WHAT THIS TASK INVOLVES
Line by line, the data below should be set down unchanged, with images excluded.

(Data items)

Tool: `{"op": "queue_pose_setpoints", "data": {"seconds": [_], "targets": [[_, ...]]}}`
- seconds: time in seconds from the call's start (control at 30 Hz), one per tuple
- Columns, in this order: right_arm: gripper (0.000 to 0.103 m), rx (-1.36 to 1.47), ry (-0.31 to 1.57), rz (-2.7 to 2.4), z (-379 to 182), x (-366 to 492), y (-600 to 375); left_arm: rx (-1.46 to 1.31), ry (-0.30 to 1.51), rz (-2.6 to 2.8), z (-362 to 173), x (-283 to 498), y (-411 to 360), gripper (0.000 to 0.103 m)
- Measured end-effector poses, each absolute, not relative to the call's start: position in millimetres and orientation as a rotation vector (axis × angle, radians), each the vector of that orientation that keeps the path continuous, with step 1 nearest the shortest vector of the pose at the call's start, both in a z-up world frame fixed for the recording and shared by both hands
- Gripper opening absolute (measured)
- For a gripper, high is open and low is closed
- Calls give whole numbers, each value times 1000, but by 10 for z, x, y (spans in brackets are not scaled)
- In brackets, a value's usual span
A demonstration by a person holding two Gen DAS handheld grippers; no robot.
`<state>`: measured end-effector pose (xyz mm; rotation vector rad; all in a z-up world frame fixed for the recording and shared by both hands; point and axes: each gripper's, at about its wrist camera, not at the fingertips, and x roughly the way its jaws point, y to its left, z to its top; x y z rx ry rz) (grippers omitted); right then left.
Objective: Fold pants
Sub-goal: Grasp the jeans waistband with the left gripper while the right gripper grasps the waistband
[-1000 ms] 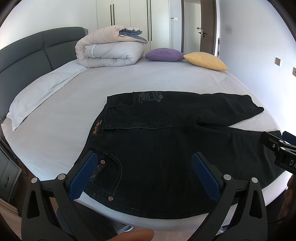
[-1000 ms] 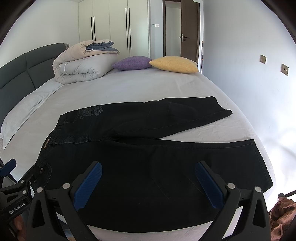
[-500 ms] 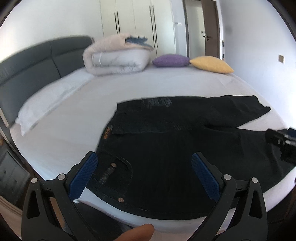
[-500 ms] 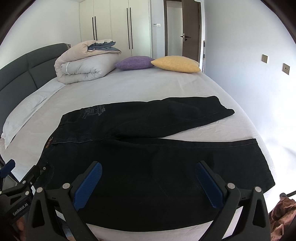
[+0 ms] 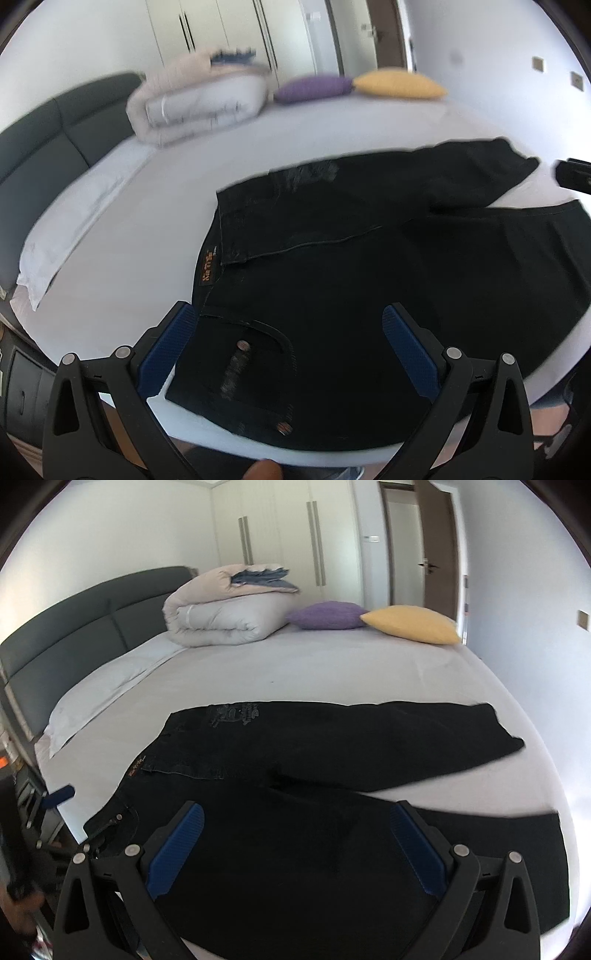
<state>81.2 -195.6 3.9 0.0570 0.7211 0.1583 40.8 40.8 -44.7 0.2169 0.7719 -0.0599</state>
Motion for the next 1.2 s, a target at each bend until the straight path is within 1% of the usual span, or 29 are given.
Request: {"op": "queue_pose_setpoints", "data": {"seconds": [0.07,0.13,0.2,0.27,0.3,0.37,0.43,0.47,0.53,0.6,0.63,0.8,0.87,0.9,0.93,0.97,1.0,1.03,1.13,1.17,1.2], "targets": [[103,30,738,181,-26,923,-1976,177,753,-94,-403,684,540,103],[101,19,767,219,-113,1058,-2035,205,726,-125,-356,1052,619,103],[97,27,793,268,-174,1201,-2107,244,724,-182,-321,1507,650,103],[89,24,817,316,-227,1312,-2164,255,725,-248,-297,1970,720,103],[87,11,826,339,-257,1360,-2186,249,745,-290,-305,2230,771,103],[77,-18,844,387,-325,1418,-2235,240,805,-358,-364,2722,850,101],[73,-26,858,414,-364,1522,-2266,256,838,-385,-424,3149,906,99],[73,-23,863,432,-386,1567,-2295,261,873,-409,-499,3388,932,98],[73,-16,866,458,-425,1673,-2333,255,923,-450,-596,3692,950,86],[73,-19,873,467,-473,1768,-2365,255,971,-485,-757,3921,948,85],[73,-18,875,476,-490,1806,-2369,255,988,-504,-833,4014,934,82],[73,-36,885,522,-556,2027,-2308,330,1094,-571,-1272,4295,853,81],[73,-50,890,530,-579,2096,-2278,301,1112,-581,-1368,4393,898,81],[73,-59,893,536,-587,2142,-2249,285,1112,-584,-1377,4422,928,77],[72,-62,894,543,-591,2174,-2232,270,1110,-586,-1387,4455,950,69],[71,-64,894,552,-594,2204,-2210,251,1118,-593,-1407,4496,973,66],[71,-65,894,559,-595,2243,-2187,244,1126,-598,-1421,4513,982,59],[71,-64,895,566,-595,2292,-2163,242,1133,-597,-1428,4534,986,46],[68,-60,893,574,-579,2420,-2108,247,1147,-612,-1420,4520,970,24],[67,-57,891,575,-570,2466,-2095,272,1141,-613,-1412,4492,942,19],[67,-54,886,575,-549,2532,-2075,303,1128,-611,-1393,4458,923,12]]}}
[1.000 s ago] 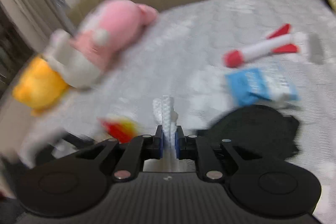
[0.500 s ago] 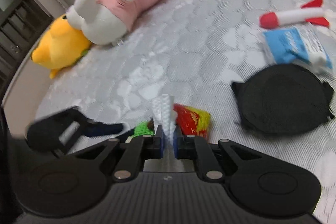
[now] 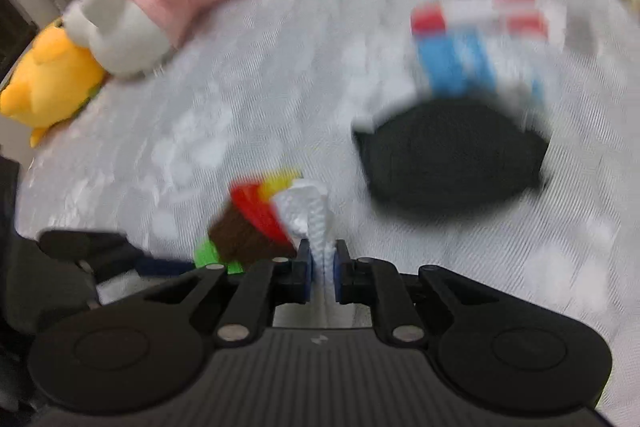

WRITTEN REPLY
Tool: `{"op": "queue_pose_setpoints", "data": {"seconds": [_], "targets": [[_, ...]]}}`
- seconds: time in seconds from the call's start (control at 30 Hz), one per tuple
- Columns, in this order: right_arm: gripper (0.000 to 0.103 m), rx (-1.36 to 1.47), ry (-0.31 to 1.57), rz (-2.7 to 2.4), z (-379 to 182), x (-366 to 492), y (-600 to 375); left_arm: rx (-1.46 to 1.31), ry (-0.30 to 1.51), rz (-2.6 to 2.8), z (-362 to 173), x (-283 to 498), y (-411 to 360), gripper (0.000 to 0.103 m)
- Measured end-effector poses, each absolute, not relative to the call's start: position in millimetres and orientation as a rotation vector (axis × angle, radians), each the vector of that orientation that keeps the path continuous, with step 1 nearest the shortest vector of the pose at the call's start, both in a z-up world frame fixed for the recording and shared by both hands
- Gripper opening absolute (measured)
- For a gripper, high is open and low is closed
- Calls give whole numbers, each value times 1000, but by 10 for z, x, y (spans in brackets are not scaled)
- In brackets, a value's usual span
A demonstration by a person holding two Gen DAS handheld grippers; no robot.
`<state>`: measured end-effector pose (xyz mm; rotation vector rad; all in a z-up world frame fixed for the recording and shared by both hands; point and axes: each gripper's, at about its wrist camera, not at the fingertips, and x roughly the way its jaws point, y to its left, z to its top; x y z rx ry rz) (grippers omitted); right then left.
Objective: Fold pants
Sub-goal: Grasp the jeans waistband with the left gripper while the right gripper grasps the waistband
[-1000 ms] 
[-1000 ms] 
[-500 ms] 
[-500 ms] 
[+0 ms] 
<state>81.2 -195.6 3.9 0.0570 0.7211 0.1583 40.8 40.8 -44.7 0.2169 0.7719 -0.0599</state>
Motion for the next 1.2 s, a target at each bend until the straight path is within 1% of the usual span, or 29 are given.
Request: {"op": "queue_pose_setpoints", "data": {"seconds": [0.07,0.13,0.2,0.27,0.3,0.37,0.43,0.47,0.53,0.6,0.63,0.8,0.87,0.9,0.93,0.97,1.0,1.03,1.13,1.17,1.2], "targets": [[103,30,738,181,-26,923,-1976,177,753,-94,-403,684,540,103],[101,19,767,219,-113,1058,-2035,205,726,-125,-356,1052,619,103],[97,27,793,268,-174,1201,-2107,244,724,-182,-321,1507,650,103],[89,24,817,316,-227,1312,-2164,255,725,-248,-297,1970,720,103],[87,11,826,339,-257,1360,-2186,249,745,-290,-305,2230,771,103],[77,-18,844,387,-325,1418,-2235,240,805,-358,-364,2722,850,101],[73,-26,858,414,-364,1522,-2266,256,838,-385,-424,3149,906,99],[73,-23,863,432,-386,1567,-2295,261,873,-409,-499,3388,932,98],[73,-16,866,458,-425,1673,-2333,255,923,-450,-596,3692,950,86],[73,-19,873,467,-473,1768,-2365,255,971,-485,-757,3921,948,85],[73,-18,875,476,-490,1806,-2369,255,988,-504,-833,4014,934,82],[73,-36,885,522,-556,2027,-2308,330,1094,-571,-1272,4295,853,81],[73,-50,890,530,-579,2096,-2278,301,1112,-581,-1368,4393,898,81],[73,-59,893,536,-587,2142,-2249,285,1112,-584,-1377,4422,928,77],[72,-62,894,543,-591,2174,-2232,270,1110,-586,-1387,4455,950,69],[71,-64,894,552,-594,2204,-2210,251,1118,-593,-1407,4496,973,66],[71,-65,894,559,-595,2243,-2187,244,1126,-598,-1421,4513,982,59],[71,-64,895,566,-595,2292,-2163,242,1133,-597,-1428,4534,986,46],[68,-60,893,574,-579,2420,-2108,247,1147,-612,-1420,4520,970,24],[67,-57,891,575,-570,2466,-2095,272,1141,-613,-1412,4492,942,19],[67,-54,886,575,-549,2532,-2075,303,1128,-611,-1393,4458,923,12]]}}
[1.000 s ago] 
[0.500 s ago] 
[now] 

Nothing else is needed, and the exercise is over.